Today’s Miami Herald leads with a big article about Jeb! Bush’s $570,000 haul as a director and consultant with InnoVida. The gig lasted until shortly before the firm’s CEO got arrested and eventually sent away for almost 13 years.
On the one hand, Jeb! clearly was being (over?)paid to lend his name to InnoVida’s credibility and to make introductions. On the other hand, so what? Like lots of former office-holders Jeb! tried to cash in on his connections. It’s not like he went to work for a firm he’d done favors for as Governor, nor is it a classic revolving door story. It does seem from the article that Jeb! made some significant efforts to look into the company’s bona fides before signing on, even visiting its factory in Dubai. And plenty of folks got fooled including Chris Korge, who invested millions. On the Richter scale of sleaze in these corrupted times, this story rates about a 2.9.
Thus, why exactly this story merits top placement on page one and consumes all of page two is slightly baffling. But even more baffling is the second of these two paragraphs which appeared near the start:
Bush, who also served on InnoVida’s board, was never accused of wrongdoing in Osorio’s Ponzi-like swindle that prosecutors said netted him and other co-conspirators about $50 million.
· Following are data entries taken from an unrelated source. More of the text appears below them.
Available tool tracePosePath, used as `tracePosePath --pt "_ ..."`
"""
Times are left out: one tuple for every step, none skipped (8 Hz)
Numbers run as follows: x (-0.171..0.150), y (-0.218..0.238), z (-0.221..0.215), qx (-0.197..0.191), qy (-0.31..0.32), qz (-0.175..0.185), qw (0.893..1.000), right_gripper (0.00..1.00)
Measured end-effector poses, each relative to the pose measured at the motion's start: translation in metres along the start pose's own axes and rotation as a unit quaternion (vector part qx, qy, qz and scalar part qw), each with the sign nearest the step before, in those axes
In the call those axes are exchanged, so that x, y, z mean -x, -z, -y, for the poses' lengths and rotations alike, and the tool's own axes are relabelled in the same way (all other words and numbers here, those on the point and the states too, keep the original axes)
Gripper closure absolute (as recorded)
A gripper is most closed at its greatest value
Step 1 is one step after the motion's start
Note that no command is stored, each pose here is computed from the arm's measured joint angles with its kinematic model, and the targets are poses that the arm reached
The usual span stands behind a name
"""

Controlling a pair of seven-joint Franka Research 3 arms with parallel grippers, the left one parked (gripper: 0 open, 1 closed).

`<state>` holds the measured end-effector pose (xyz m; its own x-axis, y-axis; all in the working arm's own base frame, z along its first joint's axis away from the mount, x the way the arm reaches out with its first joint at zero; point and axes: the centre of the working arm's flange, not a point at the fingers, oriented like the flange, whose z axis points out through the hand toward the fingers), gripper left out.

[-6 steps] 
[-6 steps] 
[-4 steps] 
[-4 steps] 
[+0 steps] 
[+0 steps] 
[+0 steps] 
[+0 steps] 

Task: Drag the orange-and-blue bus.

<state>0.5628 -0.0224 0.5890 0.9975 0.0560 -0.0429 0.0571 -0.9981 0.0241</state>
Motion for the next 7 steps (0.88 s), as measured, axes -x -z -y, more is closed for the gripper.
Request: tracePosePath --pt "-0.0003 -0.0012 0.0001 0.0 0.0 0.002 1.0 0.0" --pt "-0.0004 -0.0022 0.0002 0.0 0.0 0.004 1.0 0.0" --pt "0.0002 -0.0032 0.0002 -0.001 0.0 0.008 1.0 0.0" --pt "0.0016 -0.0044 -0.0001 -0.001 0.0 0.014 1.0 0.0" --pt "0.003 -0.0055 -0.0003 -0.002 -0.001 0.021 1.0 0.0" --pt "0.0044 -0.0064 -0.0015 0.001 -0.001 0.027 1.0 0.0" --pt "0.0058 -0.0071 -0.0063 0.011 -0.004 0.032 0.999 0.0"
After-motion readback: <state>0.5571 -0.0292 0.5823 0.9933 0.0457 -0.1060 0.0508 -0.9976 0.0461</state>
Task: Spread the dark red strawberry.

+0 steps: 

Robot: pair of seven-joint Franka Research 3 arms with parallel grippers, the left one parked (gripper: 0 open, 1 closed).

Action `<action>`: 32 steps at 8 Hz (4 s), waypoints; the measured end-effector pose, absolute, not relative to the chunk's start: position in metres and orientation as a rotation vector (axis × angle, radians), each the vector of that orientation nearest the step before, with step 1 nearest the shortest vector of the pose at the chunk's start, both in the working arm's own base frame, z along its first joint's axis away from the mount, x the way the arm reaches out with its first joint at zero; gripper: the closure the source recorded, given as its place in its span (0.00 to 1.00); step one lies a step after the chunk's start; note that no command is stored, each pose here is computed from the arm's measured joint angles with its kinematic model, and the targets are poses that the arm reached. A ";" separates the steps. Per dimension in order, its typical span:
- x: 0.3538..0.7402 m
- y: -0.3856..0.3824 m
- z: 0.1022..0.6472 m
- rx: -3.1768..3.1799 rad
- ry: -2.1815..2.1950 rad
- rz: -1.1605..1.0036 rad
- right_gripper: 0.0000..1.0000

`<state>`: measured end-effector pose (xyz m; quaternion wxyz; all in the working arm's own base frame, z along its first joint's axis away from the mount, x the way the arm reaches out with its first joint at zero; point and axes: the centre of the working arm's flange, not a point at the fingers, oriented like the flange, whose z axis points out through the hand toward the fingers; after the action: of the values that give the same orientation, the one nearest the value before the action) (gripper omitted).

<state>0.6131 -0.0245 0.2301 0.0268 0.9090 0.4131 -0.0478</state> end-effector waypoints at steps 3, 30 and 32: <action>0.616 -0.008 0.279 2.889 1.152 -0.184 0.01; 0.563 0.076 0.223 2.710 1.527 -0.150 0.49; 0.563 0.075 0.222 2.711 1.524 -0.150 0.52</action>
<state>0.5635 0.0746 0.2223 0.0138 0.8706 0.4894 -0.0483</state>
But InnoVida occupies noteworthy real estate in the broad landscape of Bush’s business dealings, since it’s the only one to have ended in the kind of full-blown scandal that occurs when a CEO is led away in handcuffs.
InnoVida’s salacious finale is drawing renewed attention as Bush readies for a presidential run. The Republican touting the power of free enterprise in his “Right to Rise” campaign served on a corporate board that presided over a venture fraught with bogus accounting statements and fictional business deals.
Very odd word choice if you ask me.
(Note: “Jeb!” is not a typo. It’s reference to his old bumper stickers when he ran for President in 2008.)